### HOW TO COMPLETE THIS TASK
Start to finish, write out the entries exactly, leaving the pictures aside.

[Entries taken from a collection]
<<<<
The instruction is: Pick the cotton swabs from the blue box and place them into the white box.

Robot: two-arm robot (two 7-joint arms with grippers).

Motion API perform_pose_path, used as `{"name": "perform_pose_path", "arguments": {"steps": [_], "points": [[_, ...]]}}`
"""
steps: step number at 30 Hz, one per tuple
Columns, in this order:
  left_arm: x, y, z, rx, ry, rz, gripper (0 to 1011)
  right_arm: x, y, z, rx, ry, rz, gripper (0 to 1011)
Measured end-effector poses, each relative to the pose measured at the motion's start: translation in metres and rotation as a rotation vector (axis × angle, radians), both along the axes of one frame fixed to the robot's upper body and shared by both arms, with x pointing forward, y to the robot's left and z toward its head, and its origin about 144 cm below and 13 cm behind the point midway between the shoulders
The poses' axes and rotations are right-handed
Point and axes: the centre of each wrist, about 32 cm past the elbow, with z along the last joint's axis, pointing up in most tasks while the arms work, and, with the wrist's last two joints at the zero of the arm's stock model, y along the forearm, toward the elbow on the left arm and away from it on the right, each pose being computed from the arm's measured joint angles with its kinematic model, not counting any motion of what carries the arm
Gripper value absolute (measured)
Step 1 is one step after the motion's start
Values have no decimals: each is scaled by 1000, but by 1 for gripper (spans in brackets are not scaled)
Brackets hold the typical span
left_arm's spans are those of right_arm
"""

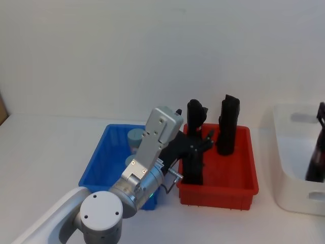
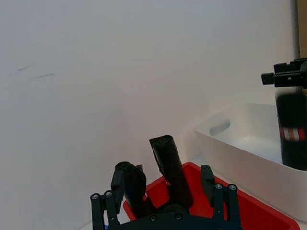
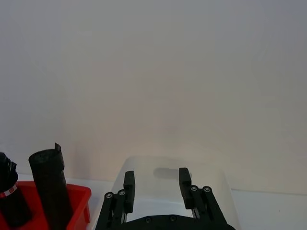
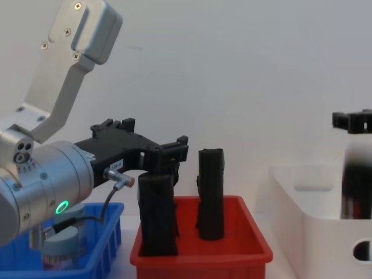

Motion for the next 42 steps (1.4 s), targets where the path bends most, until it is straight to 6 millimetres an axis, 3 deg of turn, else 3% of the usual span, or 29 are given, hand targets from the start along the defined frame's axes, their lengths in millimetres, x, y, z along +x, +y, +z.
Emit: {"name": "perform_pose_path", "arguments": {"steps": [6, 17, 25, 42], "points": [[0, 0, 0, 0, 0, 0, 1004, 1, 0, -3, -5, 25, -2, 731], [0, 0, 0, 0, 0, 0, 1004, 1, 1, -7, -11, 53, -4, 1001], [-2, 4, 1, 3, -4, 23, 1004, 1, 1, -9, -13, 62, -4, 1001], [-23, 33, 0, -25, 13, 210, 1004, 1, 1, -10, -14, 69, -5, 1001]]}}
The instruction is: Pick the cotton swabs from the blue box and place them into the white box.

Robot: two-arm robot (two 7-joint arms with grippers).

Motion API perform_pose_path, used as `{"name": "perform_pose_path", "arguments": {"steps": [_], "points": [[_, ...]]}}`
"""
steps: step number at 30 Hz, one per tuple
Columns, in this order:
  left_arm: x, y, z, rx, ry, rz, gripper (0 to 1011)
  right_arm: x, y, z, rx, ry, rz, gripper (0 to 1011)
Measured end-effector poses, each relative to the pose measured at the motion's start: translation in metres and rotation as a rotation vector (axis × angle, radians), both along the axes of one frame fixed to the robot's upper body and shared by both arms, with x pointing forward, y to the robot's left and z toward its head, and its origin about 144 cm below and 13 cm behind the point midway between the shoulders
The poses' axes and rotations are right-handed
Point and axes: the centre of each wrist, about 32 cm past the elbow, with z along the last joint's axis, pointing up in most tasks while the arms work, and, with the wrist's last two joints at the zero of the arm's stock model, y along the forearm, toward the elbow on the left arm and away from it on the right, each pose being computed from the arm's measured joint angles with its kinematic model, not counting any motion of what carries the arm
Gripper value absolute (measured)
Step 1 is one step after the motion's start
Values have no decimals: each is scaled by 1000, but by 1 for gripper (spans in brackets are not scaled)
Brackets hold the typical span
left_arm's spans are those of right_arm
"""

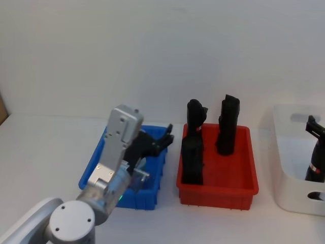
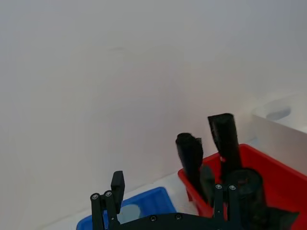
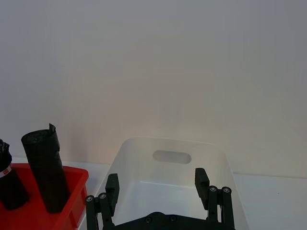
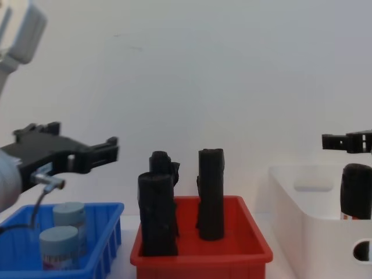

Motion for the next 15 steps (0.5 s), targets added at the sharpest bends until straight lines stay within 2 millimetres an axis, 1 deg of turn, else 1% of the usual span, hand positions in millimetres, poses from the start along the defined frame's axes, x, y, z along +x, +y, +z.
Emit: {"name": "perform_pose_path", "arguments": {"steps": [7, 15], "points": [[-8, 11, -8, -33, 60, 72, 1004, 0, 0, 0, 0, 1, 0, 1001], [-10, 20, -18, -61, 149, 89, 1004, 0, 0, 0, 0, 2, 0, 1001]]}}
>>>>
### TASK SOLUTION
The instruction is: Pick the cotton swabs from the blue box and place them into the white box.

Robot: two-arm robot (two 7-joint arms with grippers).

Motion API perform_pose_path, used as `{"name": "perform_pose_path", "arguments": {"steps": [_], "points": [[_, ...]]}}`
"""
steps: step number at 30 Hz, one per tuple
Columns, in this order:
  left_arm: x, y, z, rx, ry, rz, gripper (0 to 1011)
  right_arm: x, y, z, rx, ry, rz, gripper (0 to 1011)
Measured end-effector poses, each relative to the pose measured at the motion's start: translation in metres and rotation as a rotation vector (axis × angle, radians), both along the axes of one frame fixed to the robot's upper body and shared by both arms, with x pointing forward, y to the robot's left and z toward its head, and its origin about 144 cm below and 13 cm behind the point midway between the shoulders
The poses' axes and rotations are right-handed
Point and axes: the centre of each wrist, about 32 cm past the elbow, with z along the last joint's axis, pointing up in most tasks while the arms work, and, with the wrist's last two joints at the zero of the arm's stock model, y along the forearm, toward the elbow on the left arm and away from it on the right, each pose being computed from the arm's measured joint angles with its kinematic model, not counting any motion of what carries the arm
Gripper value absolute (measured)
Step 1 is one step after the motion's start
Values have no decimals: each is scaled by 1000, but by 1 for gripper (spans in brackets are not scaled)
Brackets hold the typical span
left_arm's spans are those of right_arm
"""


Motion for the next 42 steps (1.4 s), targets where the path bends most, until it is straight to 6 millimetres an axis, 3 deg of turn, else 3% of the usual span, or 29 are given, hand targets from the start along the defined frame's axes, their lengths in millimetres, x, y, z along +x, +y, +z.
Emit: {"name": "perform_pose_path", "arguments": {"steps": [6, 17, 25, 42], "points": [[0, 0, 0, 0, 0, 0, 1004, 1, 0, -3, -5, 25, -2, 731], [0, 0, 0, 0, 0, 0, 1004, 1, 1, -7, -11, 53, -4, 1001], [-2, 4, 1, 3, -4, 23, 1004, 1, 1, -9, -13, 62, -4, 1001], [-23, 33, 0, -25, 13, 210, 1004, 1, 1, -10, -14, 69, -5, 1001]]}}
The instruction is: Pick the cotton swabs from the blue box and place them into the white box.

Robot: two-arm robot (two 7-joint arms with grippers).

Motion API perform_pose_path, used as `{"name": "perform_pose_path", "arguments": {"steps": [_], "points": [[_, ...]]}}`
"""
steps: step number at 30 Hz, one per tuple
Columns, in this order:
  left_arm: x, y, z, rx, ry, rz, gripper (0 to 1011)
  right_arm: x, y, z, rx, ry, rz, gripper (0 to 1011)
Measured end-effector poses, each relative to the pose measured at the motion's start: translation in metres and rotation as a rotation vector (axis × angle, radians), both along the axes of one frame fixed to the robot's upper body and shared by both arms, with x pointing forward, y to the robot's left and z toward its head, and its origin about 144 cm below and 13 cm behind the point midway between the shoulders
The poses' axes and rotations are right-handed
Point and axes: the centre of each wrist, about 32 cm past the elbow, with z along the last joint's axis, pointing up in most tasks while the arms work, and, with the wrist's last two joints at the zero of the arm's stock model, y along the forearm, toward the elbow on the left arm and away from it on the right, each pose being computed from the arm's measured joint angles with its kinematic model, not counting any motion of what carries the arm
Gripper value absolute (measured)
Step 1 is one step after the motion's start
Values have no decimals: each is scaled by 1000, but by 1 for gripper (spans in brackets are not scaled)
Brackets hold the typical span
left_arm's spans are those of right_arm
"""


Motion for the next 15 steps (0.5 s), targets added at the sharpest bends until straight lines stay within 2 millimetres an axis, 1 deg of turn, else 1% of the usual span, hand positions in millimetres, poses from the start along the defined frame's axes, x, y, z along +x, +y, +z.
Emit: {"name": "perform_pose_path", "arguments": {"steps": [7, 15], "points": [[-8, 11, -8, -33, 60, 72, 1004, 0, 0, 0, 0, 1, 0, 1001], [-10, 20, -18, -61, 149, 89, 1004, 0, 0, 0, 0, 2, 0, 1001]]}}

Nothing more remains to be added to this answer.